Reproduce the records in full. Alter nothing.

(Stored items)
■ ■ ■

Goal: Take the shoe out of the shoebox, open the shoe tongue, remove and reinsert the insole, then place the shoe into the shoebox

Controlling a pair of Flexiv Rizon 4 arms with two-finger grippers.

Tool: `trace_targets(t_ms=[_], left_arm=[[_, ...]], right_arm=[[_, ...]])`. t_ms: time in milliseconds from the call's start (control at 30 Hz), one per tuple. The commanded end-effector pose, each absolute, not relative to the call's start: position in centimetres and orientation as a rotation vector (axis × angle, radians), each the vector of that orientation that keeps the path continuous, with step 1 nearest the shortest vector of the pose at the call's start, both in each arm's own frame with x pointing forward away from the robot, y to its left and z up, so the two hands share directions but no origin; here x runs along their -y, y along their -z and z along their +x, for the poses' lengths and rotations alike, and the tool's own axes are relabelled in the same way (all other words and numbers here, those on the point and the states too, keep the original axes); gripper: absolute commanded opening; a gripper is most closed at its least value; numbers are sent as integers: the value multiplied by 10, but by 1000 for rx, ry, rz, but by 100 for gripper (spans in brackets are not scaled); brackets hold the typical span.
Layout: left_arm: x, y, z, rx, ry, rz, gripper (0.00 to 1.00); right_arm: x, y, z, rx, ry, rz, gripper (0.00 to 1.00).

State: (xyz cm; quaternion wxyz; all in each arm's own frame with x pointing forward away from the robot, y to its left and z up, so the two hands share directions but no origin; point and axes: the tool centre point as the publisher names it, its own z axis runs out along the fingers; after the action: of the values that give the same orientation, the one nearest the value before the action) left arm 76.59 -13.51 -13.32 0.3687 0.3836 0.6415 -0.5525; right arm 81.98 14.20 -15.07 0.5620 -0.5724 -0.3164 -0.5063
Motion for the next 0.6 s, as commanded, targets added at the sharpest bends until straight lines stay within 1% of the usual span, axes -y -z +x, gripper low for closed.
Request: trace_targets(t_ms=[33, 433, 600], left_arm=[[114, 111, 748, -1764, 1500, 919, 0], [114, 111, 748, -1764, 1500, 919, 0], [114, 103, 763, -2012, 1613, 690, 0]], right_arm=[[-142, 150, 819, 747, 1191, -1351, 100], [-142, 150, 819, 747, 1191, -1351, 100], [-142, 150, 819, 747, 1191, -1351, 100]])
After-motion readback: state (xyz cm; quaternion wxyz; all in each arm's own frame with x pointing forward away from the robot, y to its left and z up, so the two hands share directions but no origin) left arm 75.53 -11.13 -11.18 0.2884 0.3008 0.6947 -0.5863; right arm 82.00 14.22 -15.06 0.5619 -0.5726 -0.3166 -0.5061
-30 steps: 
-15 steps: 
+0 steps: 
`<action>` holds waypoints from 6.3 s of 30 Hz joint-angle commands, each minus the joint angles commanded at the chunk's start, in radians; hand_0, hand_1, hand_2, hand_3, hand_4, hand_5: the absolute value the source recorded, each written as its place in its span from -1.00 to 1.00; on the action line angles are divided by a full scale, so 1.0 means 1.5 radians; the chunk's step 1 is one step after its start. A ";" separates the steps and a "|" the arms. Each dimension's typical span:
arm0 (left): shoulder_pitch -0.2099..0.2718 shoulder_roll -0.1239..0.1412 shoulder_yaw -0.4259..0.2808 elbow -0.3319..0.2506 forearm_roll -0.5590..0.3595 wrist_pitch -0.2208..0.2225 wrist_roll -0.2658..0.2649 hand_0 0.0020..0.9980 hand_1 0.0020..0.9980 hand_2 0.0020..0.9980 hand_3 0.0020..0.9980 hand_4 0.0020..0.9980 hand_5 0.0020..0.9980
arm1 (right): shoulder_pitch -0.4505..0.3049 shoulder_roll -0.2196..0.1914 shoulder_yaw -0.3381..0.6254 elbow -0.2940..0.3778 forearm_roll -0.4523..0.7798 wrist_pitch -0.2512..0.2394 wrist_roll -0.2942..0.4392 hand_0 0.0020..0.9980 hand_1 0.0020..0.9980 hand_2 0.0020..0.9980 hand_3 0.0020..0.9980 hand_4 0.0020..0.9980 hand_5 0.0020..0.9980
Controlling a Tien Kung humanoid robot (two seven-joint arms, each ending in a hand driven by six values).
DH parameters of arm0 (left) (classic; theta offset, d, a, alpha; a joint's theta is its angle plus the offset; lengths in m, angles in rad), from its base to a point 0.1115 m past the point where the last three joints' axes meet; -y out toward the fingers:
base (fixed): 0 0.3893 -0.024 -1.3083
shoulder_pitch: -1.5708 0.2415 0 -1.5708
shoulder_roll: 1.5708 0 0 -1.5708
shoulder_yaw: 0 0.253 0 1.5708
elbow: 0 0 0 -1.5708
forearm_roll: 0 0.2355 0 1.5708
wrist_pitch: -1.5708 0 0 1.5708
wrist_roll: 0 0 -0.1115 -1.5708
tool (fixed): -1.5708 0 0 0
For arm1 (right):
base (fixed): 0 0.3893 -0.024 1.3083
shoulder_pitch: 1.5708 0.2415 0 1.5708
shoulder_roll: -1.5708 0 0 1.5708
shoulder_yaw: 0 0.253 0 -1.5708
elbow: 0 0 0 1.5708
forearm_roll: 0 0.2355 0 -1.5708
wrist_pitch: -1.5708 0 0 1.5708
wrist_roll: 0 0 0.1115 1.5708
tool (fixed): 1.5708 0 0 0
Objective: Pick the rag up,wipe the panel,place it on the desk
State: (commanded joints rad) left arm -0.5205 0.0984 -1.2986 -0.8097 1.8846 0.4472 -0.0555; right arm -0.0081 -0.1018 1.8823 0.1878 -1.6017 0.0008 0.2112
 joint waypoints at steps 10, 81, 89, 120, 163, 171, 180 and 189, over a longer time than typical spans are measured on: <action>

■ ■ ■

## SOLVED EXERCISE
Goal: Take the shoe out of the shoebox, open the shoe tongue, remove and reinsert the insole, then place the shoe into the shoebox

Controlling a pair of Flexiv Rizon 4 arms with two-finger grippers.

Tool: `trace_targets(t_ms=[_], left_arm=[[_, ...]], right_arm=[[_, ...]])`. t_ms: time in milliseconds from the call's start (control at 30 Hz), one per tuple. The commanded end-effector pose, each absolute, not relative to the call's start: position in centimetres and orientation as a rotation vector (axis × angle, radians), each the vector of that orientation that keeps the path continuous, with step 1 nearest the shortest vector of the pose at the call's start, both in each arm's own frame with x pointing forward away from the robot, y to its left and z up, so the two hands share directions but no origin; here x runs along their -y, y along their -z and z along their +x, for the poses' lengths and rotations alike, and the tool's own axes are relabelled in the same way (all other words and numbers here, those on the point and the states too, keep the original axes); gripper: absolute commanded opening; a gripper is most closed at its least value; numbers are sent as integers: the value multiplied by 10, but by 1000 for rx, ry, rz, but by 100 for gripper (spans in brackets are not scaled); brackets hold the typical span.
Layout: left_arm: x, y, z, rx, ry, rz, gripper (0.00 to 1.00); right_arm: x, y, z, rx, ry, rz, gripper (0.00 to 1.00).

State: (xyz cm; quaternion wxyz; all in each arm's own frame with x pointing forward away from the robot, y to its left and z up, so the two hands share directions but no origin; point and axes: the tool centre point as the publisher names it, its own z axis runs out along the fingers; after the action: of the values that give the same orientation, the one nearest the value before the action) left arm 76.59 -13.51 -13.32 0.3687 0.3836 0.6415 -0.5525; right arm 81.98 14.20 -15.07 0.5620 -0.5724 -0.3164 -0.5063
Motion for the next 0.6 s, as commanded, targets added at the sharpest bends until straight lines stay within 1% of the usual span, axes -y -z +x, gripper low for closed.
Request: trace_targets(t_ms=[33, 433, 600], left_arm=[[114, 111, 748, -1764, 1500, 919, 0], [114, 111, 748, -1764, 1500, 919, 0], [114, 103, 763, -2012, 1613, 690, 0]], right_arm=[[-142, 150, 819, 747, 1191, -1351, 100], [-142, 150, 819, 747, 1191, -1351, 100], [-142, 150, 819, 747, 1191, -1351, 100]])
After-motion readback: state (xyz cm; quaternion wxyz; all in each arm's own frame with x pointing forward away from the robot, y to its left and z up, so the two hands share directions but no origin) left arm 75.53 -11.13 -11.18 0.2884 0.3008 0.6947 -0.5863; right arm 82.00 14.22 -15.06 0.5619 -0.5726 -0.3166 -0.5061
-30 steps: 
-15 steps: 
+0 steps: 
`<action>` holds waypoints from 6.3 s of 30 Hz joint-angle commands, each minus the joint angles commanded at the chunk's start, in radians; hand_0, hand_1, hand_2, hand_3, hand_4, hand_5: the absolute value the source recorded, each written as its place in its span from -1.00 to 1.00; on the action line angles are divided by a full scale, so 1.0 means 1.5 radians; the chunk's step 1 is one step after its start. A ";" separates the steps and a "|" the arms. Each dimension's typical span:
arm0 (left): shoulder_pitch -0.2099..0.2718 shoulder_roll -0.1239..0.1412 shoulder_yaw -0.4259..0.2808 elbow -0.3319..0.2506 forearm_roll -0.5590..0.3595 wrist_pitch -0.2208..0.2225 wrist_roll -0.2658..0.2649 hand_0 0.0020..0.9980 hand_1 0.0020..0.9980 hand_2 0.0020..0.9980 hand_3 0.0020..0.9980 hand_4 0.0020..0.9980 hand_5 0.0020..0.9980
arm1 (right): shoulder_pitch -0.4505..0.3049 shoulder_roll -0.2196..0.1914 shoulder_yaw -0.3381..0.6254 elbow -0.2940..0.3778 forearm_roll -0.4523..0.7798 wrist_pitch -0.2512..0.2394 wrist_roll -0.2942..0.4392 hand_0 0.0020..0.9980 hand_1 0.0020..0.9980 hand_2 0.0020..0.9980 hand_3 0.0020..0.9980 hand_4 0.0020..0.9980 hand_5 0.0020..0.9980
Controlling a Tien Kung humanoid robot (two seven-joint arms, each ending in a hand driven by six values).
DH parameters of arm0 (left) (classic; theta offset, d, a, alpha; a joint's theta is its angle plus the offset; lengths in m, angles in rad), from its base to a point 0.1115 m past the point where the last three joints' axes meet; -y out toward the fingers:
base (fixed): 0 0.3893 -0.024 -1.3083
shoulder_pitch: -1.5708 0.2415 0 -1.5708
shoulder_roll: 1.5708 0 0 -1.5708
shoulder_yaw: 0 0.253 0 1.5708
elbow: 0 0 0 -1.5708
forearm_roll: 0 0.2355 0 1.5708
wrist_pitch: -1.5708 0 0 1.5708
wrist_roll: 0 0 -0.1115 -1.5708
tool (fixed): -1.5708 0 0 0
For arm1 (right):
base (fixed): 0 0.3893 -0.024 1.3083
shoulder_pitch: 1.5708 0.2415 0 1.5708
shoulder_roll: -1.5708 0 0 1.5708
shoulder_yaw: 0 0.253 0 -1.5708
elbow: 0 0 0 1.5708
forearm_roll: 0 0.2355 0 -1.5708
wrist_pitch: -1.5708 0 0 1.5708
wrist_roll: 0 0 0.1115 1.5708
tool (fixed): 1.5708 0 0 0
Objective: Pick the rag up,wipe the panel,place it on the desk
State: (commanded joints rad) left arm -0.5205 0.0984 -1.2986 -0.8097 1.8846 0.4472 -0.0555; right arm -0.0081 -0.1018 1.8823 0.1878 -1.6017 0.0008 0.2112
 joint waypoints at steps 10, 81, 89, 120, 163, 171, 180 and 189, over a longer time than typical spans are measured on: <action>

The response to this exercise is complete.